Yo no sé, mi señor, cómo dar orden que nos vamos a España, ni Lela Marién me lo ha dicho, aunque yo se lo he preguntado. Lo que se podrá hacer es que yo os daré por esta ventana muchísimos dineros de oro: rescataos vos con ellos y vuestros amigos, y vaya uno en tierra de cristianos, y compre allá una barca y vuelva por los demás; y a mí me hallarán en el jardín de mi padre, que está a la puerta de Babazón, junto a la marina, donde tengo de estar todo este verano con mi padre y con mis criados. De allí, de noche, me podréis sacar sin miedo y llevarme a la barca; y mira que has de ser mi marido, porque si no, yo pediré a Marién que te castigue. Si no te fías de nadie que vaya por la barca, rescátate tú y ve, que yo sé que volverás mejor que otro, pues eres caballero y cristiano. Procura saber el jardín, y cuando te pasees por ahí sabré que está solo el baño, y te daré mucho dinero. Alá te guarde, señor mío.
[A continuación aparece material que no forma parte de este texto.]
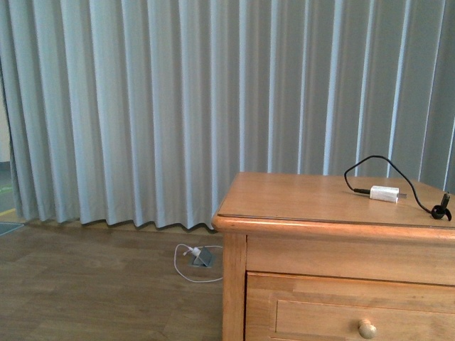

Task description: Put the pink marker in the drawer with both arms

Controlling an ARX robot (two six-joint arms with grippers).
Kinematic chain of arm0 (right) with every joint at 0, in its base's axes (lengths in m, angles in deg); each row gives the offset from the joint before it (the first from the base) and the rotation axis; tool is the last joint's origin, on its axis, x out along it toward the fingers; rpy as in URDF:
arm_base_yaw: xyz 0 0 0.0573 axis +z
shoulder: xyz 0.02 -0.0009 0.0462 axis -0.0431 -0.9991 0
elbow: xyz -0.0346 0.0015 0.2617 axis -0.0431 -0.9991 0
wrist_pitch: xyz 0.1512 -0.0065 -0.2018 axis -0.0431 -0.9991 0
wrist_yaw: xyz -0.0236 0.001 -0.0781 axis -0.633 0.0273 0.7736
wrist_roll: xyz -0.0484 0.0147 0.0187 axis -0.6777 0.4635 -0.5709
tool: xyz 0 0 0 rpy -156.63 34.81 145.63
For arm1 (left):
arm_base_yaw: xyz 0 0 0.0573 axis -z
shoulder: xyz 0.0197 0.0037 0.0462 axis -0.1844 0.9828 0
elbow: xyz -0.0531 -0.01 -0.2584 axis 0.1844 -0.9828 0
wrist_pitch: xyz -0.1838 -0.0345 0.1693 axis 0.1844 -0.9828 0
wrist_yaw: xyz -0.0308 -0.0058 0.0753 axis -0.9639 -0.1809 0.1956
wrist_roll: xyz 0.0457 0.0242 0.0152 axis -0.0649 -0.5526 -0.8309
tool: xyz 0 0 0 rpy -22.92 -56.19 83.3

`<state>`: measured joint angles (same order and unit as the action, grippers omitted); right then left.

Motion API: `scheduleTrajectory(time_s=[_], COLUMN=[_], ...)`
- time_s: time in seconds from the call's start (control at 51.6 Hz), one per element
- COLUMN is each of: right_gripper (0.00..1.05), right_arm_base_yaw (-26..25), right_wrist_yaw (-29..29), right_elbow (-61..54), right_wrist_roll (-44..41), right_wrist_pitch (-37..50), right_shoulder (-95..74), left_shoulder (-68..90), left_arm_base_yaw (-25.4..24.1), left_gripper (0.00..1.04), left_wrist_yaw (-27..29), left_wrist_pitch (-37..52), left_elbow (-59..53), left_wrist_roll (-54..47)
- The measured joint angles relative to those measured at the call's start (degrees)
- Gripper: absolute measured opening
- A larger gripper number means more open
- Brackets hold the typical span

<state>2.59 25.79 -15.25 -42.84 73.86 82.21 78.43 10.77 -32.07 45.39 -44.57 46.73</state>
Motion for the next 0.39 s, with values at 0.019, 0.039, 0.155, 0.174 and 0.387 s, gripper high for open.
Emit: scheduleTrajectory(time_s=[0.019, 0.039, 0.155, 0.174, 0.387], right_gripper=[0.56, 0.59, 0.80, 0.84, 0.96], right_arm_base_yaw=[0.0, 0.0, 0.0, 0.0, 0.0], right_wrist_yaw=[0.0, 0.0, 0.0, 0.0, 0.0], right_elbow=[0.0, 0.0, 0.0, 0.0, 0.0], right_wrist_roll=[0.0, 0.0, 0.0, 0.0, 0.0], right_wrist_pitch=[0.0, 0.0, 0.0, 0.0, 0.0], right_shoulder=[0.0, 0.0, 0.0, 0.0, 0.0], left_shoulder=[0.0, 0.0, 0.0, 0.0, 0.0], left_arm_base_yaw=[0.0, 0.0, 0.0, 0.0, 0.0], left_gripper=[0.99, 0.99, 0.99, 0.99, 0.99], left_wrist_yaw=[0.0, 0.0, 0.0, 0.0, 0.0], left_wrist_pitch=[0.0, 0.0, 0.0, 0.0, 0.0], left_elbow=[0.0, 0.0, 0.0, 0.0, 0.0], left_wrist_roll=[0.0, 0.0, 0.0, 0.0, 0.0])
»Esto decía y contenía el segundo papel. Lo cual visto por todos, cada uno se ofreció a querer ser el rescatado, y prometió de ir y volver con toda puntualidad, y también yo me ofrecí a lo mismo; a todo lo cual se opuso el renegado, diciendo que en ninguna manera consentiría que ninguno saliese de libertad hasta que fuesen todos juntos, porque la experiencia le había mostrado cuán mal cumplían los libres las palabras que daban en el cautiverio; porque muchas veces habían usado de aquel remedio algunos principales cautivos, rescatando a uno que fuese a Valencia, o Mallorca, con dineros para poder armar una barca y volver por los que le habían rescatado, y nunca habían vuelto; porque la libertad alcanzada y el temor de no volver a perderla les borraba de la memoria todas las obligaciones del mundo. Y, en confirmación de la verdad que nos decía, nos contó brevemente un caso que casi en aquella mesma sazón había acaecido a unos caballeros cristianos, el más estraño que jamás sucedió en aquellas partes, donde a cada paso suceden cosas de grande espanto y de admiración.

»En efecto, él vino a decir que lo que se podía y debía hacer era que el dinero que se había de dar para rescatar al cristiano, que se le diese a él para comprar allí en Argel una barca, con achaque de hacerse mercader y tratante en Tetuán y en aquella costa; y que, siendo él señor de la barca, fácilmente se daría traza para sacarlos del baño y embarcarlos a todos. Cuanto más, que si la mora, como ella decía, daba dineros para rescatarlos a todos, que, estando libres, era facilísima cosa aun embarcarse en la mitad del día; y que la dificultad que se ofrecía mayor era que los moros no consienten que renegado alguno compre ni tenga barca, si no es bajel grande para ir en corso, porque se temen que el que compra barca, principalmente si es español, no la quiere sino para irse a tierra de cristianos; pero que él facilitaría este inconveniente con hacer que un moro tagarino fuese a la parte con él en la compañía de la barca y en la ganancia de las mercancías, y con esta sombra él vendría a ser señor de la barca, con que daba por acabado todo lo demás.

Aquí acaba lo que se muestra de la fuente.